Aaah, but when those “rich guys” who make so much more than they do get a similar reduction in the (much larger) amount they pay, then those who are prone to jealousy suddenly see THAT person’s  tax reduction as a “break” – made all the more believable with socialist Democrats shouting the same “class envy” message.

Then there is that “third rail” issue of Unemployment Compensation. Here, liberal Democrats use exactly the opposite “logic” from their misguided tax views – they talk about how horrible it would be to “cut off” benefits at Christmas, or that not extending benefits further (already up to an astonishing 2 YEARS), is somehow “taking away” something from the unemployed. But just as with the Minimum Wage (which inevitably ends up costing jobs) too many fall for emotion-laden rhetoric over cold, harsh reality.

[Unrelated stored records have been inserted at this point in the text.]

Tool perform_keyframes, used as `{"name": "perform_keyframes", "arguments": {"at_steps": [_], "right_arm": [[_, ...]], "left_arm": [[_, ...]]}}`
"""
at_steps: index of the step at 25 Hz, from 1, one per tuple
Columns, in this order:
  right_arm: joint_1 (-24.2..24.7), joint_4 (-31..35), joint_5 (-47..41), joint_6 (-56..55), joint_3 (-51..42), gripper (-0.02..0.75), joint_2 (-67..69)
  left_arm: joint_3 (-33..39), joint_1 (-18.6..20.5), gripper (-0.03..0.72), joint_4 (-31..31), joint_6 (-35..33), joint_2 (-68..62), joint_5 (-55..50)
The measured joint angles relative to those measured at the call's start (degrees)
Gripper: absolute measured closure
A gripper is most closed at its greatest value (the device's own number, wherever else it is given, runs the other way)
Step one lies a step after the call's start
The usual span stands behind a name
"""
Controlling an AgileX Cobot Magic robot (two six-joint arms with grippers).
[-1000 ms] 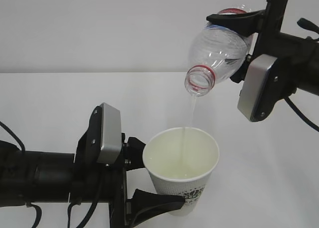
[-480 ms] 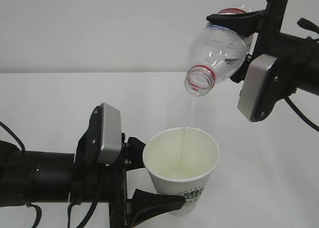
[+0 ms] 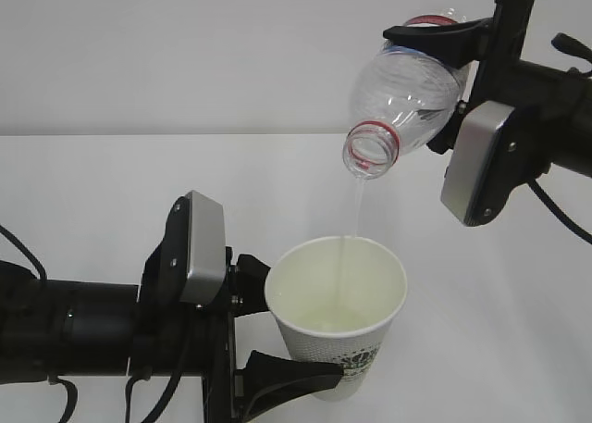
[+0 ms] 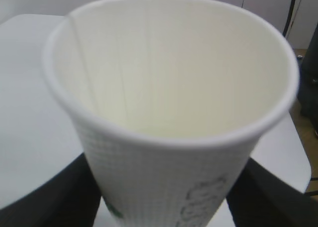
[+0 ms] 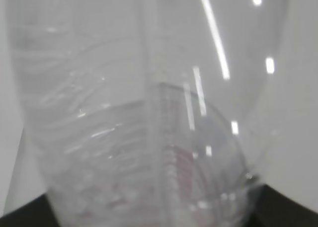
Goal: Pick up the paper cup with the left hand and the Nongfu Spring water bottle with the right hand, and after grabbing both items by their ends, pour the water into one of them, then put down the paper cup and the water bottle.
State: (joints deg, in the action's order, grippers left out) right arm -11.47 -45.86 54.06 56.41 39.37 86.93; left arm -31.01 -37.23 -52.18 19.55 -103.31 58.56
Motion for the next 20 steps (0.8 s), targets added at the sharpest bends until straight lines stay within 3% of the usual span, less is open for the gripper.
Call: {"name": "perform_keyframes", "arguments": {"at_steps": [20], "right_arm": [[0.0,0.0,0.0,1.27,0.0,0.325,0.0]], "left_arm": [[0.0,0.0,0.153,0.0,0.0,0.0,0.0]]}}
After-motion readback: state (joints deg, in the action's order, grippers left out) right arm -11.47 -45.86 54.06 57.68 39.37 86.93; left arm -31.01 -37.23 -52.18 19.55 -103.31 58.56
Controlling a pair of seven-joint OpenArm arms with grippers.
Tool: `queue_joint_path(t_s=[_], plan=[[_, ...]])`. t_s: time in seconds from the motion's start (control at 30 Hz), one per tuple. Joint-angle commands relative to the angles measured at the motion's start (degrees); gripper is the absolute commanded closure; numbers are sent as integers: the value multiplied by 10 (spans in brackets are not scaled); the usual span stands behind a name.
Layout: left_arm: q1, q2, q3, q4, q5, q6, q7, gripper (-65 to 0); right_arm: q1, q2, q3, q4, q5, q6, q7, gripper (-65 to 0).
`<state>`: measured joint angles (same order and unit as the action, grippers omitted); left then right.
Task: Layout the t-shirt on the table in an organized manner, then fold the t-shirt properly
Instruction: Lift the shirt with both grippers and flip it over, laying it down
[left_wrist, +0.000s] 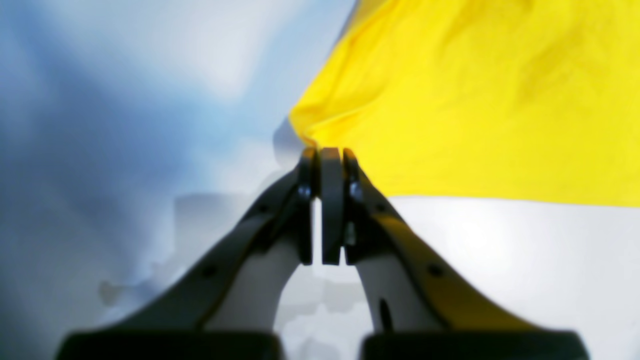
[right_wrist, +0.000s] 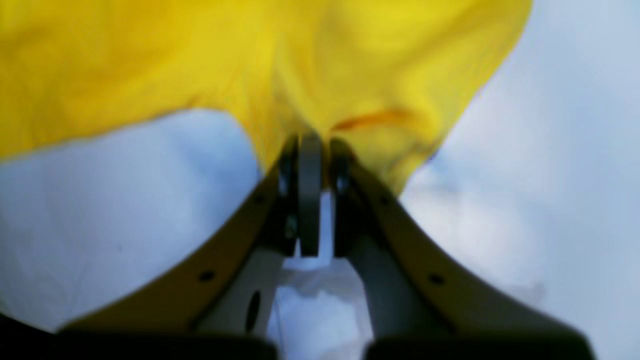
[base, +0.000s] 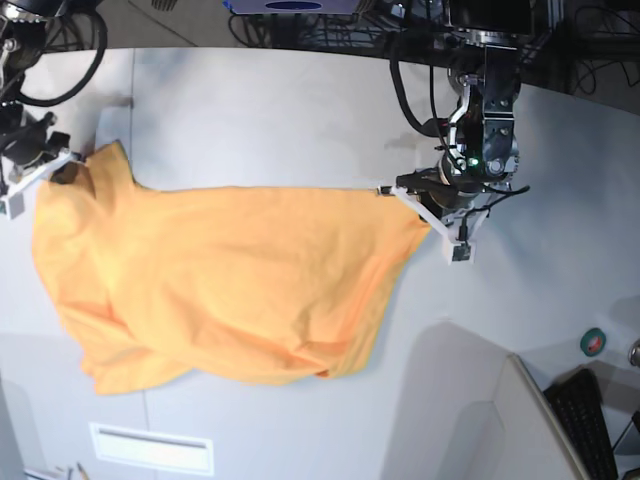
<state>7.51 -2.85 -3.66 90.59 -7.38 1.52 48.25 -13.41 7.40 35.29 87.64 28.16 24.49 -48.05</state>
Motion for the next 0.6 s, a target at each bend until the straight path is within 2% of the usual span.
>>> queue_joint_path(t_s=[0.0,0.33,0.43,0.5,0.57], plan=[[-2,0,-1,-3,1,2,-5,0,0,11,1,0,8,1,17,0],[13,0,-2,-19,-3,2,-3,0,-22,10,3,-5,8,1,24,0],[30,0,-2,-18,-3,2,-3,-273,-28,10,3,-4,8,1,24,-12],[41,0,-7,-11,-3,2,-4,-420,-38,10,3,3,11,1,24,-168],[58,3,-42,13,-3,2,-5,-487,-51,9,4,25,11,1,26,-267]])
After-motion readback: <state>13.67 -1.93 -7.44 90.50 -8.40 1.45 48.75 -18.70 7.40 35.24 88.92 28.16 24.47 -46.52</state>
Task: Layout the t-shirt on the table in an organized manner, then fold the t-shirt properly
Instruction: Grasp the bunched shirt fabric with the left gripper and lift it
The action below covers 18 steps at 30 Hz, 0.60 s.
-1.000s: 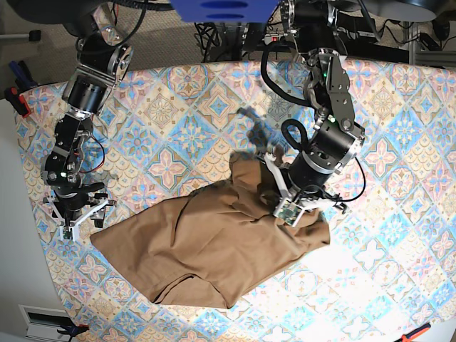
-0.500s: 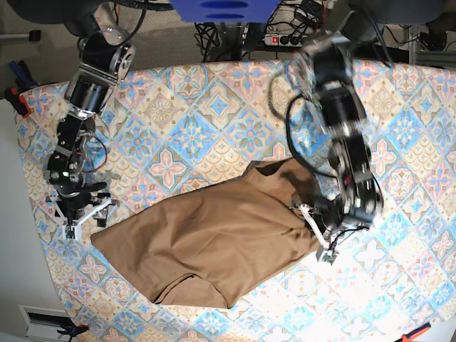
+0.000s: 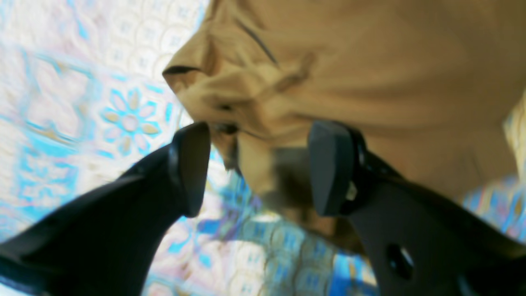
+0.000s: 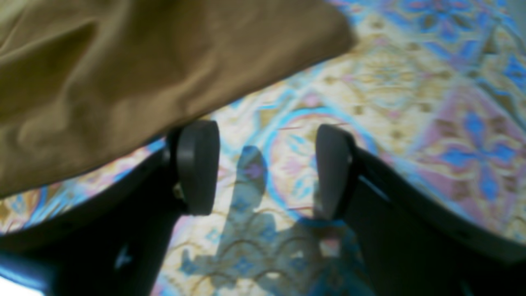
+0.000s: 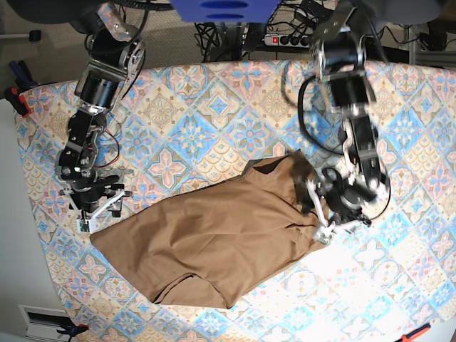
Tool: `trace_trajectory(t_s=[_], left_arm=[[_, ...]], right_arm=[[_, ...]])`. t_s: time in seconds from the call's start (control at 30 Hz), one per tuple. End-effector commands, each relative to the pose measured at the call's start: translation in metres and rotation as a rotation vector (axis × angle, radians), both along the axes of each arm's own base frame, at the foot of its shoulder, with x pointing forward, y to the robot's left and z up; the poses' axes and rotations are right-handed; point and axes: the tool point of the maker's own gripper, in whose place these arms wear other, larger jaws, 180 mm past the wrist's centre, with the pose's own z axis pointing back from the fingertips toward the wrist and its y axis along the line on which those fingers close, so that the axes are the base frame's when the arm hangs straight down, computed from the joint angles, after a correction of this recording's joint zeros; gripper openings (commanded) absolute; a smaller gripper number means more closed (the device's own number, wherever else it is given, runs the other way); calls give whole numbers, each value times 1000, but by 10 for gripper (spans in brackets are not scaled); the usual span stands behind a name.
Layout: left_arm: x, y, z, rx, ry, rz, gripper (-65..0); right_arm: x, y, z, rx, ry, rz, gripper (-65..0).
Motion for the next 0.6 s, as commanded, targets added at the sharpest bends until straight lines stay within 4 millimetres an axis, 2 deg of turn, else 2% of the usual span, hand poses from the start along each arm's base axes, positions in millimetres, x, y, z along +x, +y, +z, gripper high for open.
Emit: trace_trajectory(t_s=[0.0,0.1,0.17,0.23,0.3,0.4,0.57], left_arm=[[3,-15,21,4,-79,-59,-310],[-26,-41,13,16,-98,-157,-351],[-41,-46,-1,-3,-81,-170,-364],[-54,-45,-20,8,-41,-169,-365],[-69,-57,-40,23,-2,-213,-365],[-79,-70,-60,25,11,-257,-365],[-82,-84,-84,48,57,-255,-365]], right_arm=[[14,-7,23,-15,-71,-5,-296],[14,-9,23,-13,-72,-13,-296],[12,-10,22,-13,-67,-14,-296],[2,-10,10,-12,-40,-14,-296],[-3,-10,5,-12,-30,-14,-296],[-3,-9,5,-13,-29,-11,-296],[-3,-8,3,-13,-24,-7,-296]])
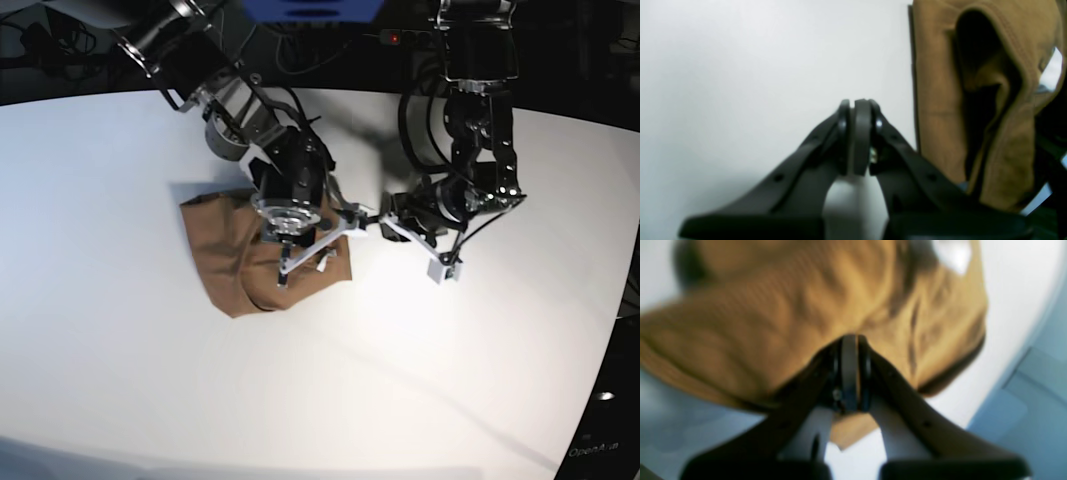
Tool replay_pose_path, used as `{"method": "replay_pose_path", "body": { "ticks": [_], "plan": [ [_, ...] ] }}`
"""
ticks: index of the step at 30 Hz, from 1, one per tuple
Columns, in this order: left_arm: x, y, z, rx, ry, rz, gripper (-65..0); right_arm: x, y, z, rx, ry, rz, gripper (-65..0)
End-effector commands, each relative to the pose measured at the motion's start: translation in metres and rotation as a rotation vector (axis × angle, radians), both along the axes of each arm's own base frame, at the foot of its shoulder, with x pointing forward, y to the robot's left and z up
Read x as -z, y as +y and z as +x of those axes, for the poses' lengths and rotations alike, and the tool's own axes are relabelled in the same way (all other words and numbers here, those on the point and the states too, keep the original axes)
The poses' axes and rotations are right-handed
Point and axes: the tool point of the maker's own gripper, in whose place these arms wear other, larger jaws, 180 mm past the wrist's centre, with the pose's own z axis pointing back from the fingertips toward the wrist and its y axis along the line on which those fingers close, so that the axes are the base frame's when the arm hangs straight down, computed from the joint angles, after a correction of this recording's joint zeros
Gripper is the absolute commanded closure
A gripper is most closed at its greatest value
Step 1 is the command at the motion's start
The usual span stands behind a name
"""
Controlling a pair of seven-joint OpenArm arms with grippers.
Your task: Fold the T-shirt properly
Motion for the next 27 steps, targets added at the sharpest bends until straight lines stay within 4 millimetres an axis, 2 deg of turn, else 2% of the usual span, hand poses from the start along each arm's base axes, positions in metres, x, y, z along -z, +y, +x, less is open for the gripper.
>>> {"method": "replay_pose_path", "body": {
  "ticks": [1, 4, 7, 10, 12, 16, 21, 24, 27],
  "plan": [
    [-0.004, 0.002, 0.003, 0.002, -0.008, 0.012, -2.6, -0.008, 0.01, 0.008, -0.002, -0.022, 0.028, -0.4],
    [-0.003, 0.003, -0.002, 0.004, -0.004, 0.015, -2.6, 0.005, 0.02, 0.002, -0.015, 0.022, 0.042, -0.4],
    [-0.019, 0.002, 0.001, 0.001, -0.055, 0.005, -2.6, 0.021, 0.027, -0.003, -0.034, 0.064, 0.058, -0.4],
    [-0.04, 0.006, 0.004, -0.001, -0.118, -0.026, -2.6, 0.027, 0.031, -0.005, -0.04, 0.084, 0.06, -0.4],
    [-0.051, 0.006, 0.008, -0.005, -0.144, -0.063, -2.6, 0.018, 0.032, 0.001, -0.041, 0.055, 0.066, -0.4],
    [-0.058, 0.007, 0.008, -0.003, -0.154, -0.121, -2.6, -0.005, 0.005, 0.021, 0.003, -0.022, -0.015, -0.4],
    [-0.056, 0.006, 0.003, 0.001, -0.145, -0.134, -2.6, -0.048, -0.012, 0.039, 0.038, -0.145, -0.043, -0.4],
    [-0.051, 0.006, -0.003, 0.008, -0.132, -0.128, -2.6, -0.059, -0.016, 0.043, 0.056, -0.173, -0.053, -0.4],
    [-0.046, -0.009, -0.012, 0.066, -0.11, -0.126, -2.6, -0.065, -0.031, 0.048, 0.061, -0.203, -0.083, -0.4]
  ]
}}
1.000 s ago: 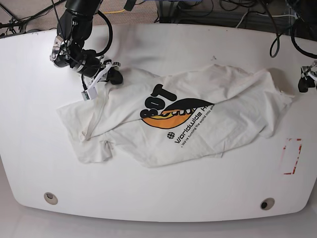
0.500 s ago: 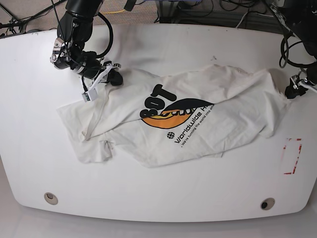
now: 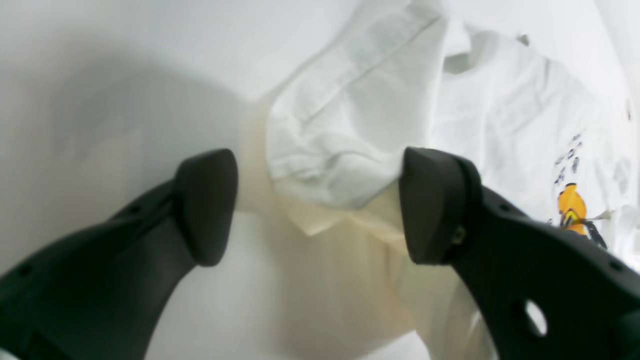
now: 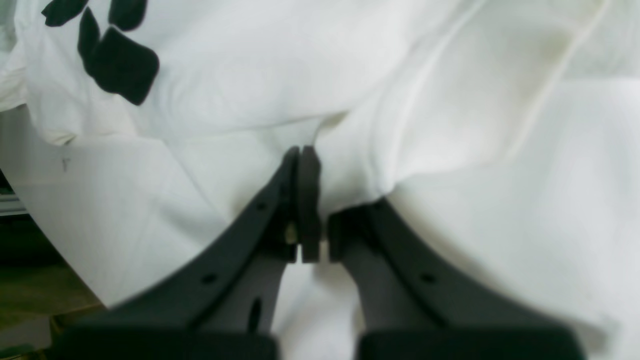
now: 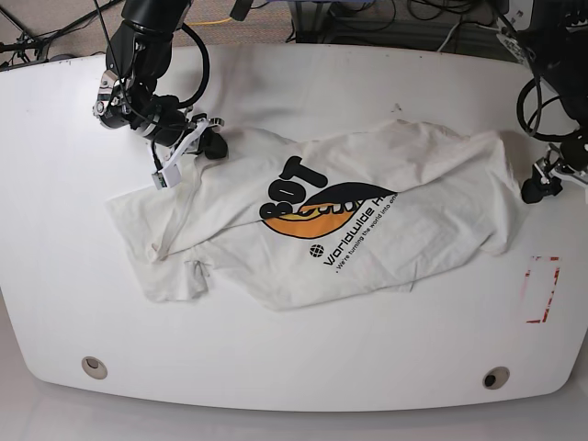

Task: Fold the T-shirt properly
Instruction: 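Release the left gripper and reposition it onto the shirt's sleeve edge, then lift the white shirt with both grippers and stretch it between them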

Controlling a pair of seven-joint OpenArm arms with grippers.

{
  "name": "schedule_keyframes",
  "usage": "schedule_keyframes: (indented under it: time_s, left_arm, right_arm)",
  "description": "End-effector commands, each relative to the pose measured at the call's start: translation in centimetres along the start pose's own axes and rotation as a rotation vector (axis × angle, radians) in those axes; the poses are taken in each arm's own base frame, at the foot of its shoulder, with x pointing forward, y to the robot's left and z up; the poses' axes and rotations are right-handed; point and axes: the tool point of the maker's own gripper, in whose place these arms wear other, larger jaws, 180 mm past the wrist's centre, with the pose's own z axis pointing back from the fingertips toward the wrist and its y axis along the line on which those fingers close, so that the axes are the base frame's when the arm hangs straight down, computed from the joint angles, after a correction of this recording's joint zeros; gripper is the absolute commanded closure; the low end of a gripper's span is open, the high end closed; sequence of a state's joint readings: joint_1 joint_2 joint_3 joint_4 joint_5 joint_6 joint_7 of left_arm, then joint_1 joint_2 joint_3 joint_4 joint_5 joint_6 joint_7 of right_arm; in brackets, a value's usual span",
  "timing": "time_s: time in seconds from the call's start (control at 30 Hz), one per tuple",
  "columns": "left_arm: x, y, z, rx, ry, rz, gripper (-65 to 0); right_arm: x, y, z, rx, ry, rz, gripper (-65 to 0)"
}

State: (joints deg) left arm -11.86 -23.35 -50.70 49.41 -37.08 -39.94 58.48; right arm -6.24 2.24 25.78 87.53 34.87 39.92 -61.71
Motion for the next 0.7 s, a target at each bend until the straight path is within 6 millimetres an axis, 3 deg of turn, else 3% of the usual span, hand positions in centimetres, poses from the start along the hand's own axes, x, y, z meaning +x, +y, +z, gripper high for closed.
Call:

By the way, if you have any doubt about how utterly clueless liberal Democrats are about economics, note that soon to be unseated Speaker Nancy Pelosi said, with a straight  face (no Botox jokes please), that “extending Unemployment Compensation will create jobs” – that’s right, she actually contends that paying people not to work will…get more people to work. Never mind that even ultra-socialist countries like Denmark have cut back their own programs, after discovering that the longer people got a check, and the higher amount of  the check, the less likely the recipients were to accept a job. Gosh, who’da thought?

But  paying someone to NOT work is, in truth, just another social welfare program – taking money from those who earn it and giving it to those who don’t. You have no “right” to unemployment compensation. If your favorite uncle sent you a check for $100 every year for your birthday, and then, after losing his job, stops sending you the check, you haven’t had anything “taken away” from you. Because it was never YOURS in the first place.

Republicans, unfortunately, still haven’t learned how to deal with the rhetorical attacks by liberal Democrats – they persist in using sober, rational economic arguments – economically sound, but boring. With a few exceptions (like Governor Chris Christie), Republicans have also not yet exhibited the kind of backbone that voters are seeking.

So while we can hope that Republicans might actually stand firm on maintaining current tax rates, they will likely cave in on extending Unemployment Compensation. To do so will appeal to those getting the checks, but, like applying a temporary pain killer to a toothache instead of filling the cavity, it only makes the inevitable “root canal” that much more painful.

Whether using class envy rhetoric to financially loot the nation’s job creators, or attempting to buy votes from the unemployed with yet another government check, liberal Democrats are proving why they were routed in the last election – and why they should remain a minority party for the foreseeable future.